Similarly to the eQTL, association analyses for Longissimus dorsi gene expression data were conducted focusing on the four TAS regions showing tissue-consistent results according to the previous GWAS, pleiotropic pTAS regions. These regions corresponded to the intervals 81.21-84.71 Mb of SSC1 (containing 65 SNPs), 92.05-92.44 Mb and 94.00-99.01 Mb of SSC4 (containing 5 and 16 SNPs, respectively) and 83.84-130.62 Mb (containing 115 SNPs) of SSC8. Putative gene expression TAS (eTAS) were considered those where the TAS region bracket the target gene position on the chromosome. A total of 94 eTAS regions were identified at nominal P-value < 0.005 (Additional file 2: Table S2), eight of them reached the assumed false discovery ratio (FDR = 20%), calculated from the effective number of expression probes and the effective number of SNPs for each one of the analyzed TAS regions (Meff = 12.5, 1.58, 23.98 and 89.01, respectively). Two eTAS regions in SSC1 showed effects on LIPG and LDLR genes expression, two in SSC4 on RDH16 and NUDT7 and four in SSC8 on MGST2, KIT, IL1R2 and ELOVL6 genes (Table 7).
Since the gene expression analyses were focused on those regions showing pleiotropic effects on the FA content of both analyzed tissues, and as the limited number of available BF gene expression data (40 samples) did not allow us to conduct linkage or association analyses, correlations between IMF and BF gene expression measures were calculated. The correlation values for the genes affected by eQTL or eTAS in the previous analyses are shown in Figure 3. Significant and positive correlations between their expression levels were observed for LDLR, KIT, ELOVL6, RDH16 and MGST2 genes. These results may indicate a common expression regulatory element for these genes in both tissues.
In the present study a whole-genome scan based on high-density genotyping has been conducted following different strategies, QTL scan by linkage and GWAS, in order to identify chromosomal regions with significant tissue-specific and tissue-consistent effects on the FA composition of two fat deposits, intramuscular fat and backfat. The justification of this double approach arises from the different hypothesis about the causative mutations underlying each method. The linkage QTL scan is based on the assumption of alternative alleles fixed in each parental line of the experimental intercross.
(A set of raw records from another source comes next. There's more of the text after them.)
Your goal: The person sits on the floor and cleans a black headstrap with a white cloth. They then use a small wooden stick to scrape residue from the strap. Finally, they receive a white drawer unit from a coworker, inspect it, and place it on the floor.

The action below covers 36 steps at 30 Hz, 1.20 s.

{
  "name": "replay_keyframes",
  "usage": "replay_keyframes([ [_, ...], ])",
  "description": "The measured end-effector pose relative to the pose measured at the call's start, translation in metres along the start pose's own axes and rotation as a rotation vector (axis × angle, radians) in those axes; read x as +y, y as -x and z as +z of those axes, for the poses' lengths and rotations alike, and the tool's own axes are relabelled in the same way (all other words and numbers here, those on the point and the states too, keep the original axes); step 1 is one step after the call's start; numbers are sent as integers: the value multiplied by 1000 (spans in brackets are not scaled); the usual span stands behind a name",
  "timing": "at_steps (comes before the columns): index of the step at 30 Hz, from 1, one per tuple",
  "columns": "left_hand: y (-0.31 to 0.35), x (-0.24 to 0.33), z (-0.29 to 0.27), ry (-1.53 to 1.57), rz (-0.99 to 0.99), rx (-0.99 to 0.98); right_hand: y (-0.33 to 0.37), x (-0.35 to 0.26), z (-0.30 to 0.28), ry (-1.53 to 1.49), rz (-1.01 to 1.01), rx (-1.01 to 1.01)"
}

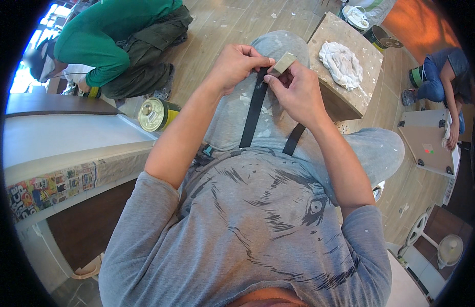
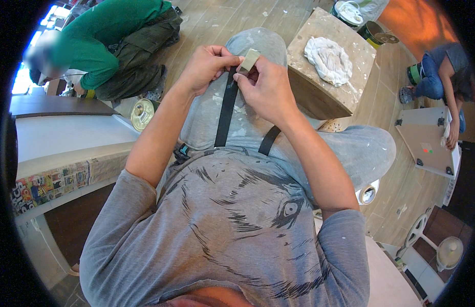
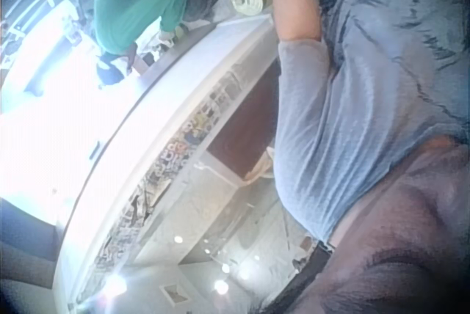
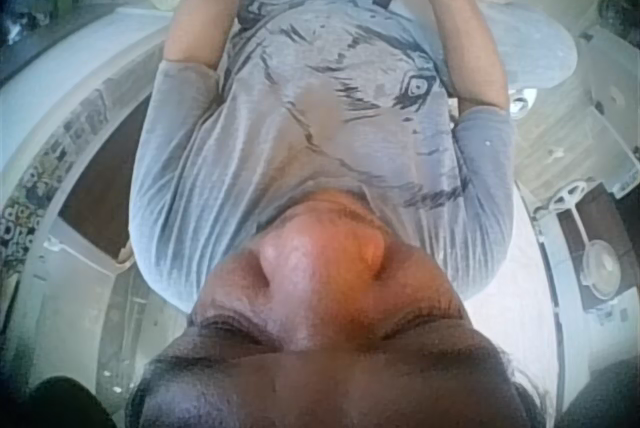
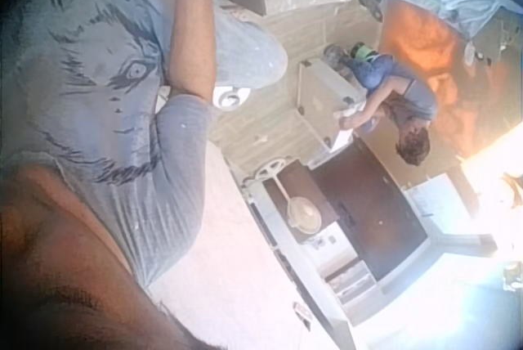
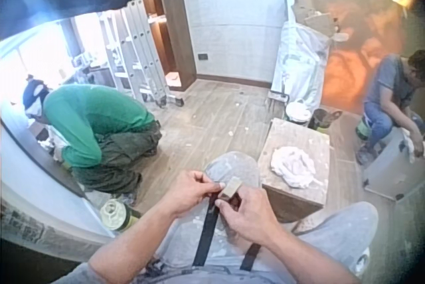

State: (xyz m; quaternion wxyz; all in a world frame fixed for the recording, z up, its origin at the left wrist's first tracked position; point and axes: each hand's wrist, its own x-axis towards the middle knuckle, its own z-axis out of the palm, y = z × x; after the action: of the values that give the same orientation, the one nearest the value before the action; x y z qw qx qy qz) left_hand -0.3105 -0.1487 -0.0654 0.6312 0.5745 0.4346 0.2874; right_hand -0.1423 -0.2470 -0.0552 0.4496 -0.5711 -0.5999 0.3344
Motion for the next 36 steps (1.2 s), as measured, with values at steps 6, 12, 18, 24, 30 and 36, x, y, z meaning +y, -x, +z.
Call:
replay_keyframes([
  [6, -3, -4, -2, -8, -13, 6, 0, 2, 0, 4, -1, -17],
  [12, -1, -3, -1, 4, -7, 12, 0, -6, -2, 0, -6, -47],
  [18, -2, -4, -3, 3, -8, 8, 0, -2, -3, 37, 16, -69],
  [24, -1, -2, -2, -17, -32, 4, 0, -10, -8, -41, 35, -150],
  [30, 30, 7, 3, 47, -64, 71, 1, 4, -39, -514, 46, -36],
  [36, 76, 6, 12, 93, 109, 134, 27, 27, -33, -779, 194, -200],
])
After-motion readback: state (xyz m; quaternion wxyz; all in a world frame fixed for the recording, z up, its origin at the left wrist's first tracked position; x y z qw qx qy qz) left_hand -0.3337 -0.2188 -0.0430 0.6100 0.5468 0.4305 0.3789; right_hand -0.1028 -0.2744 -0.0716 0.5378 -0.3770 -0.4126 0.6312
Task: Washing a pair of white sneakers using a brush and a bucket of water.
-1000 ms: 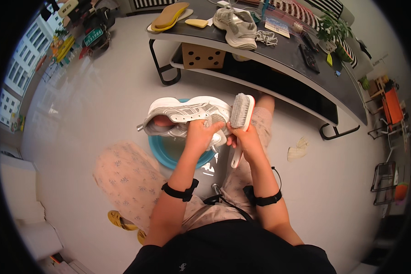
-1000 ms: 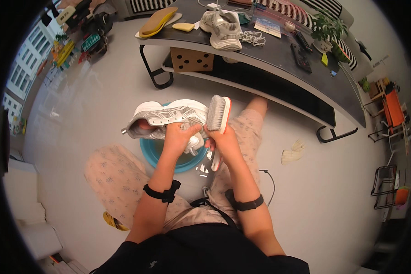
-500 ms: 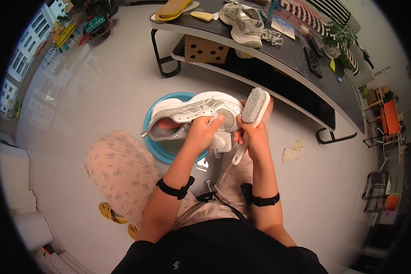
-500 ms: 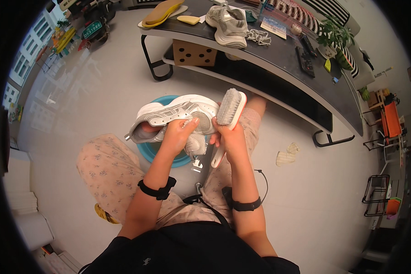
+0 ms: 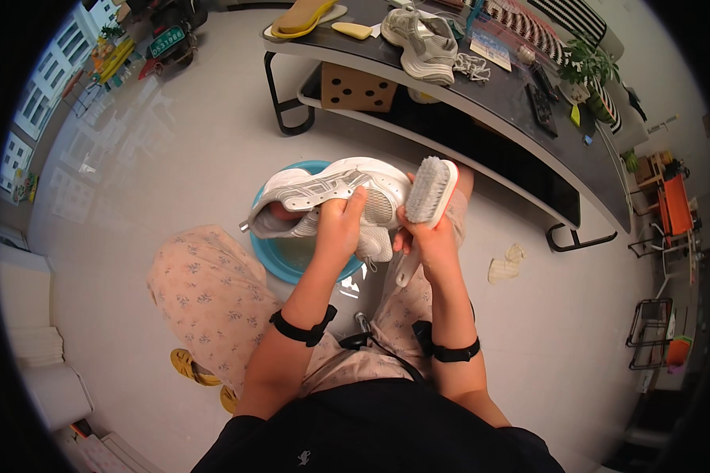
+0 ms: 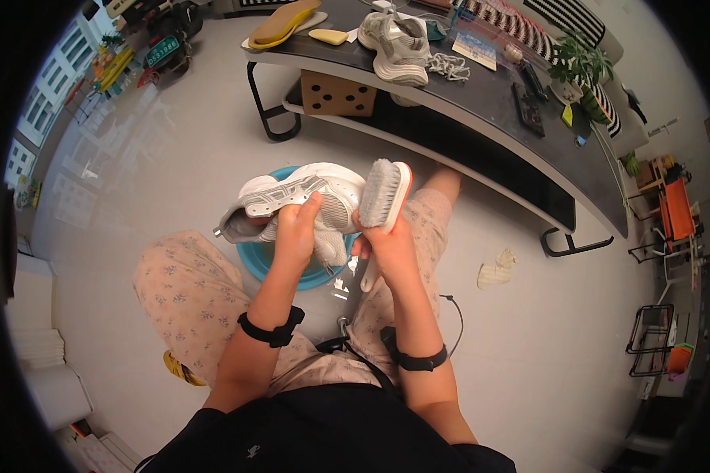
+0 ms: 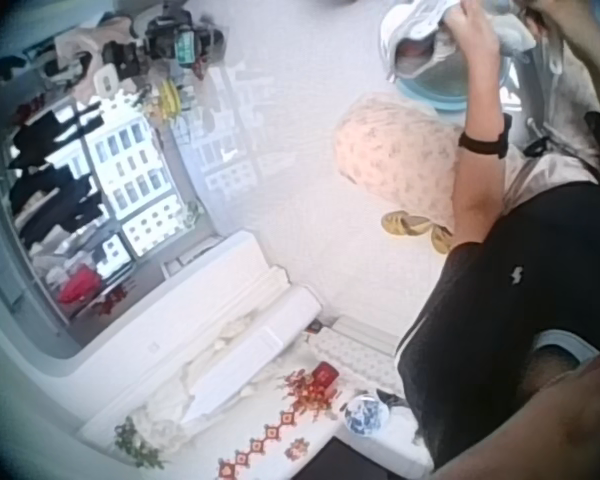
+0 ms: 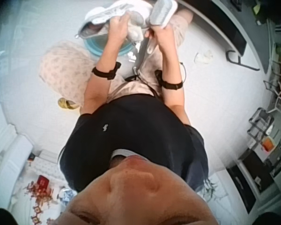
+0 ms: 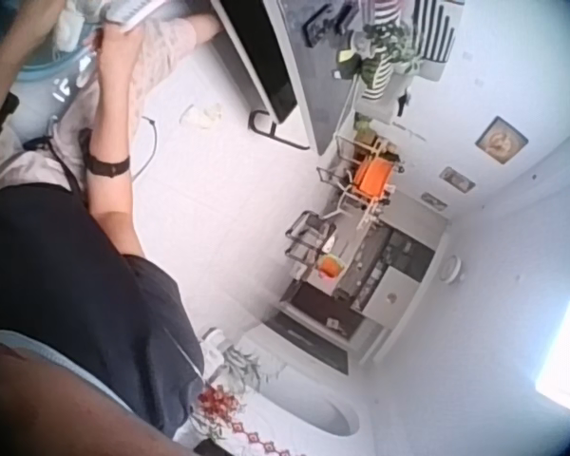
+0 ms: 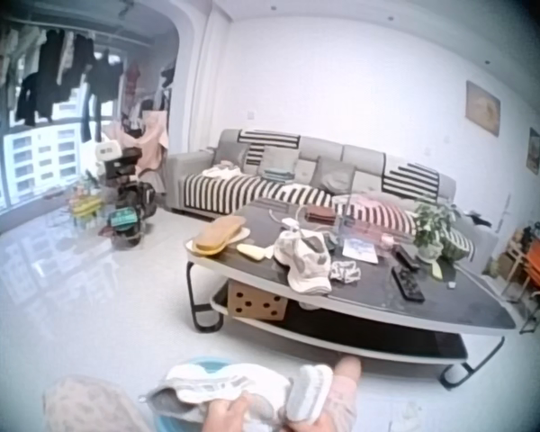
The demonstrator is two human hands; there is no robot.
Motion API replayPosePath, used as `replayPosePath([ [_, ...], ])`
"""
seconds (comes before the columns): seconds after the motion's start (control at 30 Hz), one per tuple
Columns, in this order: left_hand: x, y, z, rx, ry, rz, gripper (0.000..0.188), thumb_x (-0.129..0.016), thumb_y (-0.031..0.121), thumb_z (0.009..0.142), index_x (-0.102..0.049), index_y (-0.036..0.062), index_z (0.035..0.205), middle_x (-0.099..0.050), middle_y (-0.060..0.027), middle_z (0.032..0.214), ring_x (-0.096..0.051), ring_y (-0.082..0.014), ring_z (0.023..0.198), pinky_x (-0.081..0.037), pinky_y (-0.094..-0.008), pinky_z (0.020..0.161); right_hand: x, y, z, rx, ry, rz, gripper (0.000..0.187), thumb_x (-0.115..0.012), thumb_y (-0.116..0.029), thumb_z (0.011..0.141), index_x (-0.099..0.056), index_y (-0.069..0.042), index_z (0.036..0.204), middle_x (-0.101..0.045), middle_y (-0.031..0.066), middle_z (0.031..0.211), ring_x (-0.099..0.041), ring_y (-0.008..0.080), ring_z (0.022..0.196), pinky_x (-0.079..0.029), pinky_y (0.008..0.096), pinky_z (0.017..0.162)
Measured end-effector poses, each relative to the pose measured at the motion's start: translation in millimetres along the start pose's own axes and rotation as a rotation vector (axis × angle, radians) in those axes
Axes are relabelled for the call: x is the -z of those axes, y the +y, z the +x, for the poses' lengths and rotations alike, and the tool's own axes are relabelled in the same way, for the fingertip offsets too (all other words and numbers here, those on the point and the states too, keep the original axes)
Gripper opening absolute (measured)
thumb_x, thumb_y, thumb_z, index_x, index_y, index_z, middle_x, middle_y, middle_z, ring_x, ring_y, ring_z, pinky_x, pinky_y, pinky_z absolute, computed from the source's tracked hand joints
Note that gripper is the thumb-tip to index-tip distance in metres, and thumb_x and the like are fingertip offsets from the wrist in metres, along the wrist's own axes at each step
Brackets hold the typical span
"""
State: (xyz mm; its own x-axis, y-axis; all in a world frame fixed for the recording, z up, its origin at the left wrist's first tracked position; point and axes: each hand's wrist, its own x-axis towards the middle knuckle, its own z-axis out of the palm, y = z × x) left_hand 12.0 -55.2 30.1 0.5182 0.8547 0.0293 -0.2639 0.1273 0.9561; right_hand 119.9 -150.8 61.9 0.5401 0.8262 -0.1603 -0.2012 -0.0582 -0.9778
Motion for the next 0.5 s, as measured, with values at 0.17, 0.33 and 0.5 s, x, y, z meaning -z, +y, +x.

However, the GWAS is free of this assumption about frequencies, and the detected associations are based on the linkage disequilibrium between SNPs and causative mutations. When the frequencies of causative mutations are not largely divergent in the p arental lines, the linkage QTL analyses lose detection power, and therefore GWAS would contribute to the identification of chromosomal regions undetected in the linkage QTL scan. In the current study, several chromosomal regions affecting FA composition were detected by both approaches, as the regions identified on SSC4, SSC8 and SSC14 affecting diverse FA in BF or the identified ones on SSC4, SSC8, SSC11 and SSC14 affecting also several FA in IMF. However, other significant genome regions were identified only by one of the two approaches. Particularly remarkable were the associations found on SSC1 affecting several FA in both BF and IMF which were undetected by the linkage scan, and the QTL region on SSC17 at 58 cM affecting C16:0 content in BF and IMF, undetected by GWAS. Moreover, the great majority of the regions with pleiotropic effects on a particular FA in both fat deposits were detected only by one of the approaches, except those identified on SSC8 for C16:0 and C16:1(n-7) acids. These results show that both approaches can provide complementary results, as reported in previous studies .
A comparison of the results obtained for both fat depots showed that in general those obtained in BF were more numerous and significant than those detected in IMF. In fact the QTL and TAS regions detected on SSC8, which affected C16:0BF, were the most significant of the scans carried out in both fat deposits. Several previous studies revealed that the heritability estimates of fatty acid composition are lower in IMF than in other fat depots, pointing out a larger environmental component for IMF fatty acid composition than for other tissues [7, 8]. Even so, the analyses conducted in the present study have allowed us to confirm the existence of several tissue-consistent regions showing effects on fatty acid composition. Most of the detected QTLs and TAS regions were tissue-specific, supporting the hypothesis that the major part of the genetic basis of fatty acid composition differs among fat tissues.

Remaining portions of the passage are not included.